Indian equities usually command a premium. Even now, as investors are lowering their estimates of corporate earnings in emerging markets, they believe firms in South Asian countries will achieve reasonably healthy profit growth.
Following the recent downgrade, stocks comprising the country’s benchmark Nifty index are projected to deliver around 15 per cent higher earnings over the next 12 months compared to the beginning of 2020.
This is when expectations of emerging markets as a whole have taken a beating below pre-pandemic levels. Is this expected improved performance worth the extra price?
Aditya Suresh, Head of India Research, Macquarie Capital, says India’s valuation gap compared to other emerging markets is “eye-watering” by 3 standard deviations from the historical average.
Not that global investors are shifting their portfolios to China’s southern neighbor as they worry about the mainland’s slowing economy and its growing isolation with the West.
Although the selling pressure has eased since July, foreign fund managers have sold more than $23 billion in Indian shares so far this year.
Equities are getting a boost from home buying.
Where is the funding coming from? If you look at the overall picture of banking, the excess liquidity created by the central bank during the pandemic years has vanished.
The Reserve Bank of India has increased its policy interest rate by 1.9 percentage points since May. Nevertheless, the local stock market is still not exposed to the full force of tight money.
To see this, let’s start with what brokerage HDFC Securities is calling the “changing nature of monetary transmission” in India.
In March 2020, less than 10 per cent of floating-rate rupee loans were priced lower than external benchmarks such as the RBI’s repurchase rate. By June this year, this figure had increased to 47 per cent. Taking advantage of rising interest rates, lenders often reset loan prices.
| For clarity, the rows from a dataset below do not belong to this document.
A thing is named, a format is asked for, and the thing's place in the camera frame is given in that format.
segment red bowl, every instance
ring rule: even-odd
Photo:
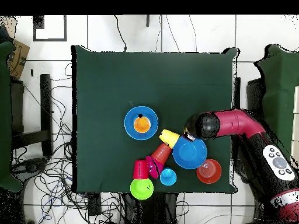
[[[221,166],[213,159],[206,159],[200,167],[196,169],[199,180],[205,184],[215,183],[221,177]]]

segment table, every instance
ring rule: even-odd
[[[233,67],[237,49],[222,54],[90,52],[72,46],[73,132],[77,136],[73,188],[78,193],[130,192],[134,161],[150,155],[162,142],[164,128],[183,131],[187,118],[201,111],[231,108]],[[135,106],[158,115],[157,133],[146,141],[130,138],[124,117]],[[155,192],[234,193],[230,184],[230,137],[206,141],[208,158],[222,166],[214,184],[201,183],[195,170],[179,167],[170,157],[177,182],[154,180]]]

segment white tile floor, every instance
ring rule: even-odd
[[[40,74],[50,74],[51,78],[69,78],[71,66],[67,66],[71,60],[71,45],[83,45],[93,51],[123,51],[124,45],[120,39],[114,16],[67,16],[67,41],[33,41],[32,16],[17,16],[15,37],[19,41],[30,46],[24,71],[21,76],[23,83],[30,89],[39,101]],[[152,51],[156,49],[157,35],[160,31],[159,15],[151,15],[149,27],[145,26],[145,15],[118,16],[119,29],[127,44],[128,52]],[[241,77],[241,107],[246,108],[246,83],[249,80],[260,77],[258,69],[253,62],[263,58],[264,49],[268,44],[278,43],[288,50],[299,47],[299,20],[296,16],[284,15],[191,15],[194,31],[189,15],[168,15],[169,25],[177,41],[181,52],[195,51],[197,41],[198,52],[221,53],[228,47],[237,47],[241,50],[237,63],[237,74]],[[63,38],[62,16],[45,16],[45,29],[37,31],[38,39]],[[163,16],[163,52],[174,51],[178,48],[169,30],[166,16]],[[161,52],[161,34],[159,35],[157,52]],[[52,87],[71,86],[71,80],[52,81]],[[72,127],[71,114],[71,89],[56,88],[53,96],[66,105],[63,118],[68,126]],[[23,124],[25,131],[40,129],[40,107],[34,98],[25,90],[24,93]],[[53,105],[54,118],[60,119],[57,106]],[[53,122],[53,136],[59,127]],[[63,136],[69,141],[70,136]],[[63,143],[60,135],[54,146]],[[41,156],[40,145],[30,145],[24,159]],[[63,157],[62,151],[55,154],[55,158]],[[40,179],[36,184],[45,189]],[[238,192],[229,194],[186,194],[185,201],[190,205],[189,212],[185,216],[179,216],[179,224],[243,224],[250,222],[253,215],[253,195],[248,185],[242,183],[241,178],[234,174],[234,184]],[[25,192],[26,219],[38,222],[43,216],[40,201],[44,193],[41,192],[31,179]],[[110,194],[103,194],[103,198],[109,198]],[[105,202],[103,210],[108,209],[110,203]],[[57,224],[64,212],[64,207],[55,207],[50,211],[52,219],[45,220],[42,224]],[[186,212],[188,206],[179,204],[176,211],[179,214]],[[59,224],[87,224],[76,209],[69,209],[65,219]]]

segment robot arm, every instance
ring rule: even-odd
[[[278,210],[279,218],[299,222],[298,175],[251,115],[238,109],[200,113],[191,116],[184,127],[184,137],[191,141],[226,135],[238,135],[245,142],[255,186],[262,188],[264,199]]]

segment green cup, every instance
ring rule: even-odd
[[[133,180],[130,186],[131,194],[138,200],[147,200],[154,192],[152,181],[147,179]]]

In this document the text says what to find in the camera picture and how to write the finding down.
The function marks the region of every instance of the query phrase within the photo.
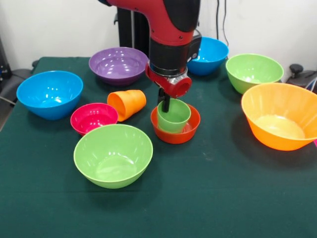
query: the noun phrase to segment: white wall
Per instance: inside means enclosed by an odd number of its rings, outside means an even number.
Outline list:
[[[0,0],[0,36],[12,69],[42,56],[86,56],[119,45],[116,7],[97,0]]]
[[[224,0],[220,0],[222,33]],[[225,32],[230,54],[257,53],[282,64],[284,78],[289,65],[300,63],[317,69],[317,0],[227,0]],[[216,37],[216,0],[202,0],[200,31]]]
[[[220,39],[223,3],[220,0]],[[227,0],[230,55],[258,53],[288,66],[317,66],[317,0]],[[202,0],[200,31],[216,37],[216,0]],[[115,7],[97,0],[0,0],[0,35],[12,68],[41,56],[91,56],[118,46]]]

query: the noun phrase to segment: orange cup
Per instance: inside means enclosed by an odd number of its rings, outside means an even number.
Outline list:
[[[118,121],[127,120],[141,110],[147,103],[145,94],[141,90],[127,90],[113,92],[108,95],[107,104],[118,112]]]

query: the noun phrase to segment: plastic bowl
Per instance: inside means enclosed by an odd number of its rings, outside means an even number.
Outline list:
[[[48,71],[23,81],[16,95],[29,111],[47,120],[57,120],[71,114],[83,87],[83,81],[76,74]]]
[[[117,47],[94,54],[89,60],[89,67],[105,83],[127,86],[140,78],[148,61],[146,54],[140,50]]]
[[[276,150],[299,149],[317,139],[317,95],[286,83],[260,84],[242,97],[254,136]]]
[[[70,124],[80,135],[109,124],[118,122],[118,113],[105,103],[91,103],[78,108],[71,115]]]
[[[158,128],[158,108],[155,107],[151,113],[151,122],[154,127],[154,132],[158,136],[159,139],[162,141],[169,143],[169,144],[182,144],[190,139],[192,139],[196,133],[196,130],[200,124],[200,114],[199,112],[191,105],[189,105],[189,108],[191,110],[191,117],[185,127],[183,128],[183,131],[181,133],[175,134],[175,133],[168,133],[165,131],[162,131]]]
[[[149,165],[153,145],[149,137],[130,125],[98,127],[77,143],[74,162],[94,184],[121,188],[137,180]]]
[[[258,84],[278,82],[284,74],[278,62],[257,54],[231,57],[226,69],[232,86],[241,94]]]
[[[228,53],[229,48],[222,41],[203,37],[198,57],[187,63],[188,70],[199,76],[211,74],[225,61]]]

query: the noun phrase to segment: orange bowl
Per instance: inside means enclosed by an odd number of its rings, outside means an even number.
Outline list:
[[[168,133],[158,128],[158,108],[155,107],[151,113],[151,122],[154,127],[155,134],[162,141],[169,144],[182,144],[189,141],[195,135],[197,127],[200,124],[200,114],[193,106],[189,105],[191,117],[183,128],[181,133]]]
[[[286,83],[254,86],[242,97],[253,135],[276,150],[297,150],[317,139],[317,95]]]

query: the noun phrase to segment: blue bowl
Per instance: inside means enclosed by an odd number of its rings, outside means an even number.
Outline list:
[[[57,120],[74,110],[83,88],[83,81],[76,74],[49,71],[26,79],[16,95],[29,111],[47,120]]]
[[[229,48],[222,41],[203,37],[198,57],[187,63],[188,70],[199,76],[209,75],[225,61],[228,53]]]

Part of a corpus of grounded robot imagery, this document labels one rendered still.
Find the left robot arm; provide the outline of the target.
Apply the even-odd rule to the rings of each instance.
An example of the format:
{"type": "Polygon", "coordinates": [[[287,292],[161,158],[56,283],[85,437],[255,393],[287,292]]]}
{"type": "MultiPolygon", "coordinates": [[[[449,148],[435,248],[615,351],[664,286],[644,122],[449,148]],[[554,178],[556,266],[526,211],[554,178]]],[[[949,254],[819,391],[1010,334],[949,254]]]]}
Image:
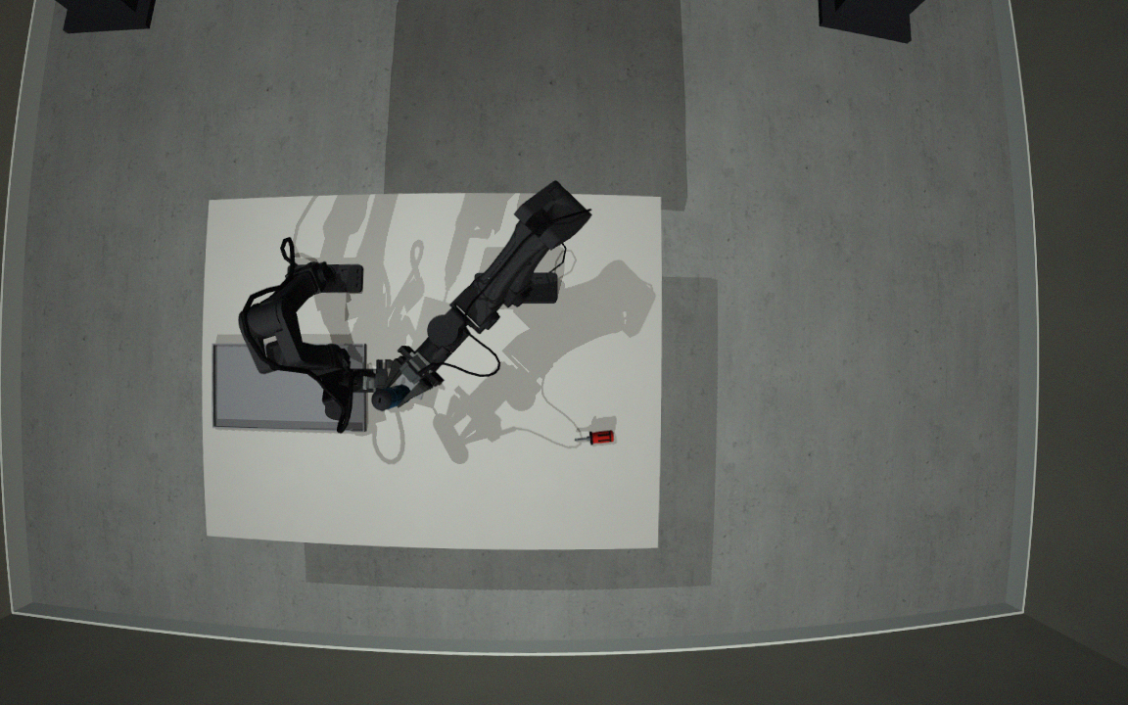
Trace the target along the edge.
{"type": "Polygon", "coordinates": [[[479,326],[479,329],[472,321],[466,321],[466,325],[473,327],[478,334],[482,334],[485,327],[490,331],[490,327],[495,325],[500,318],[497,309],[502,305],[511,307],[522,303],[554,303],[554,301],[558,301],[558,275],[552,272],[534,271],[546,253],[576,235],[579,229],[587,224],[591,213],[584,212],[567,217],[543,226],[541,229],[537,228],[550,220],[583,210],[587,208],[579,204],[567,190],[561,187],[558,180],[552,180],[549,186],[544,187],[532,199],[521,204],[514,213],[519,219],[518,224],[515,224],[513,236],[506,241],[504,250],[497,254],[497,258],[490,264],[487,271],[476,273],[473,284],[466,287],[464,293],[452,301],[451,309],[446,315],[438,315],[429,321],[428,338],[433,341],[438,349],[444,347],[452,353],[460,347],[469,336],[464,327],[465,318],[460,309],[465,312],[485,287],[487,290],[467,309],[467,317],[472,318],[479,326]],[[537,231],[534,232],[534,229],[537,231]],[[490,284],[493,277],[496,279],[490,284]],[[541,277],[541,280],[536,280],[536,277],[541,277]],[[552,282],[552,277],[554,277],[554,282],[552,282]],[[554,298],[552,293],[555,294],[554,298]],[[541,296],[541,298],[536,298],[536,296],[541,296]]]}

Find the grey angle bracket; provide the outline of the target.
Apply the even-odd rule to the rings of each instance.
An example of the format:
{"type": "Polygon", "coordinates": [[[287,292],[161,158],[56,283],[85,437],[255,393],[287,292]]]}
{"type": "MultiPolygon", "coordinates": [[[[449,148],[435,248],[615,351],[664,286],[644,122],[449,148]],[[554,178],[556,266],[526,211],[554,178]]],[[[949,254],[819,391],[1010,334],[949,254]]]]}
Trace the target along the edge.
{"type": "MultiPolygon", "coordinates": [[[[417,384],[418,384],[418,381],[417,381],[417,384]]],[[[413,384],[412,384],[412,381],[408,381],[408,379],[407,379],[407,378],[404,378],[404,376],[403,376],[403,374],[400,374],[400,376],[399,376],[399,378],[398,378],[398,379],[396,379],[396,384],[395,384],[395,387],[398,387],[399,385],[404,385],[405,387],[408,387],[408,388],[409,388],[409,390],[412,390],[412,389],[413,389],[413,387],[416,387],[416,385],[417,385],[417,384],[413,385],[413,384]]],[[[416,397],[414,397],[414,398],[416,398],[416,399],[422,399],[422,397],[424,397],[424,393],[420,394],[420,396],[416,396],[416,397]]]]}

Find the red and black screwdriver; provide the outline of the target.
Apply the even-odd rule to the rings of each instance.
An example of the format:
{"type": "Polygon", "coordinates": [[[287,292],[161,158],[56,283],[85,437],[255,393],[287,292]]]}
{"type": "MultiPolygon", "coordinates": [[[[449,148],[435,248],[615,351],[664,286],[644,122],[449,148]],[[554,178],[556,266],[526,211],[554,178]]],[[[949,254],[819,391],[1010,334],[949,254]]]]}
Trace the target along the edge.
{"type": "Polygon", "coordinates": [[[601,443],[609,443],[614,441],[613,430],[601,430],[601,432],[589,432],[589,437],[576,439],[576,441],[583,441],[587,439],[590,441],[591,446],[601,446],[601,443]]]}

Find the dark blue electric screwdriver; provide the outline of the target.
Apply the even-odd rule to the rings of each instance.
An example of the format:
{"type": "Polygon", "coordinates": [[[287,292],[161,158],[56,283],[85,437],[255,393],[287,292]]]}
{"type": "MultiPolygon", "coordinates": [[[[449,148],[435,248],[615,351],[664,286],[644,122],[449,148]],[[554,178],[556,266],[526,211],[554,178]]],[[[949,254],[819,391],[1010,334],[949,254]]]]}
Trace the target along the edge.
{"type": "Polygon", "coordinates": [[[390,387],[380,390],[376,390],[371,398],[373,407],[376,409],[385,411],[389,407],[395,407],[400,404],[404,396],[407,396],[409,388],[400,385],[400,387],[390,387]]]}

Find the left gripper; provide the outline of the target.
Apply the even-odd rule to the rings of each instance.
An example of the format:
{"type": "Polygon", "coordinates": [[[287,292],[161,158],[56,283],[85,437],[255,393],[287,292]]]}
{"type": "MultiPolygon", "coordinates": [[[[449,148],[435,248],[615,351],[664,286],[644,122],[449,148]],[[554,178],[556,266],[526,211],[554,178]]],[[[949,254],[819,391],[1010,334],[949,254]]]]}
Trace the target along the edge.
{"type": "MultiPolygon", "coordinates": [[[[399,371],[400,367],[404,365],[404,363],[407,362],[408,360],[409,364],[416,367],[416,369],[420,371],[421,369],[424,369],[424,367],[433,364],[433,362],[434,364],[442,364],[442,362],[446,362],[447,358],[452,355],[450,350],[447,350],[444,347],[438,349],[437,345],[433,343],[433,341],[429,338],[425,340],[424,344],[422,344],[421,347],[418,347],[417,350],[413,350],[411,347],[400,347],[398,349],[398,353],[400,353],[400,356],[394,358],[388,381],[386,381],[385,387],[382,389],[393,387],[393,384],[395,384],[396,379],[400,377],[400,371],[399,371]]],[[[433,389],[433,387],[437,387],[437,385],[440,384],[440,381],[443,382],[444,379],[442,378],[442,376],[435,373],[439,367],[440,365],[433,367],[433,369],[431,369],[429,373],[425,374],[424,378],[422,378],[418,381],[416,387],[413,387],[413,389],[409,390],[407,396],[404,397],[404,399],[402,399],[399,405],[396,407],[400,407],[402,405],[404,405],[405,402],[408,402],[411,397],[413,398],[413,396],[420,396],[420,394],[422,394],[422,390],[424,390],[424,393],[428,393],[428,390],[431,390],[433,389]]]]}
When it comes to paying for deposits, however, they are still holding back. Domestic equity funds have witnessed 19 consecutive months of inflows. This is at least partly because banks are not providing fair compensation to savers in an environment of high inflation.
The five-year fixed deposit is offered at 5.85 per cent by the country’s largest commercial lender State Bank of India.
This is when the current inflation rate is 7.4 per cent, and the Indian government is paying investors between 6.3 per cent and 7.5 per cent to borrow for three months to 10 years.
Banks’ rigor towards depositors is not only acting as a source of additional stock-market liquidity, but it is also providing an outlet.
With assets revaluation faster than liabilities, HDFC Bank Ltd., the most valuable among Indian lenders, recently reported a 19 per cent jump in its net interest income in the September quarter from a year ago.
This is giving a boost to investors.
An index that tracks bank stocks on the Bombay Stock Exchange has given a return of around 15 per cent so far this year, compared to a gain of 2 per cent including dividends for the Nifty index in local currency.
Can the country’s banks continue to squeeze depositors like this? Loans and advances are up 16% year-on-year as economic activity rapidly returns to normal to its pre-pandemic levels, due to the way credit demand is created.
However, deposits across the system are growing by only 9 per cent.
The divergence is largely due to forex outflows – official reserves have fallen by over $100 billion from their peak in September 2021 as the RBI tried to contain the rupee’s depreciation against the dollar.
Should credit expansion continue rapidly, India’s banks may have to compete more honestly for liquidity to pay better rates, indirectly driving capital away from the stock market and towards fixed deposits. will have to be encouraged.
“This is the most important risk for the Indian stock market in the next one year,” says Macquarie’s Suresh. To understand when the tight money will eventually hit the Indian stock market, investors may be looking at fixed deposit interest rates.
(Except for the title, this story has not been edited by NDTV staff and is published from a syndicated feed.)